Nature as Monster of Terror: Re-reading Roma Tearne’s Mosquito through Eco-Gothic Theory
Abstract
This paper aims to study Sri Lankan English writer Roma Tearne’s novel Mosquito (2007)—as Eco Gothic texts that use gothicised landscape tropes of the sea, the forest, the beach to highlight the intersections between human exploitation and environmental degradation in post-colonial Sri Lanka. By drawing on the theories of the Eco Gothic and associated concepts such as Ecophobia, I examine how the EcoGothic is manifested in this novel through a close connection between nature and the (dark) history of a place immersed in terrorism and civil war. The paper argues that Mosquito portrays how the civil war turned nature into a location of monstrosity. The use to which certain landscapes are put in post-colonial Sri Lanka during the civil war creates an ecophobic narrative about them.
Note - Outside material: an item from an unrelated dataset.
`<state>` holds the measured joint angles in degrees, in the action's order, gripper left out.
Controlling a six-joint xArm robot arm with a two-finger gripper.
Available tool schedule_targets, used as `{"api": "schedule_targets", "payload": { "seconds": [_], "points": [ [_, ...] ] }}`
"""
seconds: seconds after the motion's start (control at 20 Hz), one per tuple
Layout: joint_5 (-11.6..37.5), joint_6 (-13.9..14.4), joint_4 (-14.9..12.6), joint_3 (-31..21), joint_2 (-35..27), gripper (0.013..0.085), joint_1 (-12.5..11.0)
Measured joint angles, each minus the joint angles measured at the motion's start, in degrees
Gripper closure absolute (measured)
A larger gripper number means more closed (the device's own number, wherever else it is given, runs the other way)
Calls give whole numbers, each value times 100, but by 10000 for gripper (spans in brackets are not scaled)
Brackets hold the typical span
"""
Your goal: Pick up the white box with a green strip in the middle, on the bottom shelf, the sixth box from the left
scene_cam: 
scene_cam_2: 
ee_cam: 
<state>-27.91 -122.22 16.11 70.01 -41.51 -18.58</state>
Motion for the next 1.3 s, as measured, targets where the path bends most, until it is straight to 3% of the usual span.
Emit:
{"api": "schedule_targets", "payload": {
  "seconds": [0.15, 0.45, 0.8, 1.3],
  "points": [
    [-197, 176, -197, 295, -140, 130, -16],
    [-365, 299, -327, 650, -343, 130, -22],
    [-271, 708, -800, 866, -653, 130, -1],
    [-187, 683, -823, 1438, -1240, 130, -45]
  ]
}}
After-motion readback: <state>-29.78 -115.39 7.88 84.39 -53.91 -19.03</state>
Through the EcoGothic, Tearne in her novel overturns popular conceptions of tropical islands as idyllic and shows these landscapes as sites of fear and the uncanny, and as palimpsests of multiple histories of political and ecological violence. It highlights how the use to which certain landscapes are put in post-colonial Sri Lanka renders these spaces fearful and uncanny, generating ecophobia.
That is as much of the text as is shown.